▽
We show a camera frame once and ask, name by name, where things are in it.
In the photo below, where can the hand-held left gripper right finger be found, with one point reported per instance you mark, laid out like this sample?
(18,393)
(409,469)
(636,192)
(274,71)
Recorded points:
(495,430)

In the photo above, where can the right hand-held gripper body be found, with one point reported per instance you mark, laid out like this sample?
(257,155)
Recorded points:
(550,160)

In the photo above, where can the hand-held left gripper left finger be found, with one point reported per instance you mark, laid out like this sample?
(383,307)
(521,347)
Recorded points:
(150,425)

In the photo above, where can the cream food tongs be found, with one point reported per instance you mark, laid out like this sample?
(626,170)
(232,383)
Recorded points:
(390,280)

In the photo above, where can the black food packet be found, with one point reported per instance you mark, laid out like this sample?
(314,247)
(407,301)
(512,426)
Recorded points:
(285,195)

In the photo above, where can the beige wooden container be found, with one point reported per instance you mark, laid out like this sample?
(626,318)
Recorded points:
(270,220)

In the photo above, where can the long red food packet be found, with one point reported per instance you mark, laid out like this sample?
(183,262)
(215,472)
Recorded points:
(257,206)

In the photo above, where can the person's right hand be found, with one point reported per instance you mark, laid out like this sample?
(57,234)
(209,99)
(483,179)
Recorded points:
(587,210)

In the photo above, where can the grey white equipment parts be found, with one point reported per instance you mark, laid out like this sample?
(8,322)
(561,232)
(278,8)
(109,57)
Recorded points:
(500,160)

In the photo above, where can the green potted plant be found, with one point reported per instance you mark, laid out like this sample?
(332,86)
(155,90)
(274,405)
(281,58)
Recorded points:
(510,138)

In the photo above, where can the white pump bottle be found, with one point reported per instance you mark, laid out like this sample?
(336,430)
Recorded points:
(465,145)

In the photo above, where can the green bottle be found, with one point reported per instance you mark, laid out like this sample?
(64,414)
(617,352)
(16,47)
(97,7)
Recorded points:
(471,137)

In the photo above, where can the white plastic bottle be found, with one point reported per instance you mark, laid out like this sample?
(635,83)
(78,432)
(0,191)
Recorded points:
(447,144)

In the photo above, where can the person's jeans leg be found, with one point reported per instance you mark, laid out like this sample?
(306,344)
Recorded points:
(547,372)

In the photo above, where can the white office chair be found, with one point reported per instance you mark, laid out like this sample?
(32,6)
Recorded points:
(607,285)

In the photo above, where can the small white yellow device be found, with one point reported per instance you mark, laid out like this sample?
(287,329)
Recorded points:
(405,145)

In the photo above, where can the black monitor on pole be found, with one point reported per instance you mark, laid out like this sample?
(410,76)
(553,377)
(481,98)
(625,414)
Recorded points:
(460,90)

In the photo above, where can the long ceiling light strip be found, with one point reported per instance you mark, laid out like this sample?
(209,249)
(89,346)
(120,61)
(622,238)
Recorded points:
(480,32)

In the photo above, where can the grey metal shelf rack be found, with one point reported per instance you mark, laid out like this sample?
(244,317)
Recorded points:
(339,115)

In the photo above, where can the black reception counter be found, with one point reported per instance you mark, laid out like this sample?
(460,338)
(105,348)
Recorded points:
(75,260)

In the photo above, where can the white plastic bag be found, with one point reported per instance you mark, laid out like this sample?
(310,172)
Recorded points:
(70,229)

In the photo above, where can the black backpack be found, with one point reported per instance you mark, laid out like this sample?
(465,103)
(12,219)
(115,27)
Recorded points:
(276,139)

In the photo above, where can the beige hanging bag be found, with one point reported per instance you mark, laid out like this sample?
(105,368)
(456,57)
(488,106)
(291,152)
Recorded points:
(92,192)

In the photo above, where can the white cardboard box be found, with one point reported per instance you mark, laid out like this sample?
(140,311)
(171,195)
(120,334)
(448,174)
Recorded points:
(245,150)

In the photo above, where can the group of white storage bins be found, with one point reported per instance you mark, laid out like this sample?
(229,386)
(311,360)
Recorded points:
△
■ ABOUT THIS TASK ■
Copy each line holding the word "black" from the listing above.

■ TASK ANSWER ■
In the photo above, where can the black food packet be found, with one point reported per instance you mark, laid out like this sample?
In the photo above, where can the black monitor on pole be found, with one point reported per instance you mark, laid out like this sample?
In the photo above, where can the black reception counter be found, with one point reported per instance you mark, laid out like this sample?
In the photo above, where can the black backpack be found, with one point reported per instance you mark, laid out like this sample?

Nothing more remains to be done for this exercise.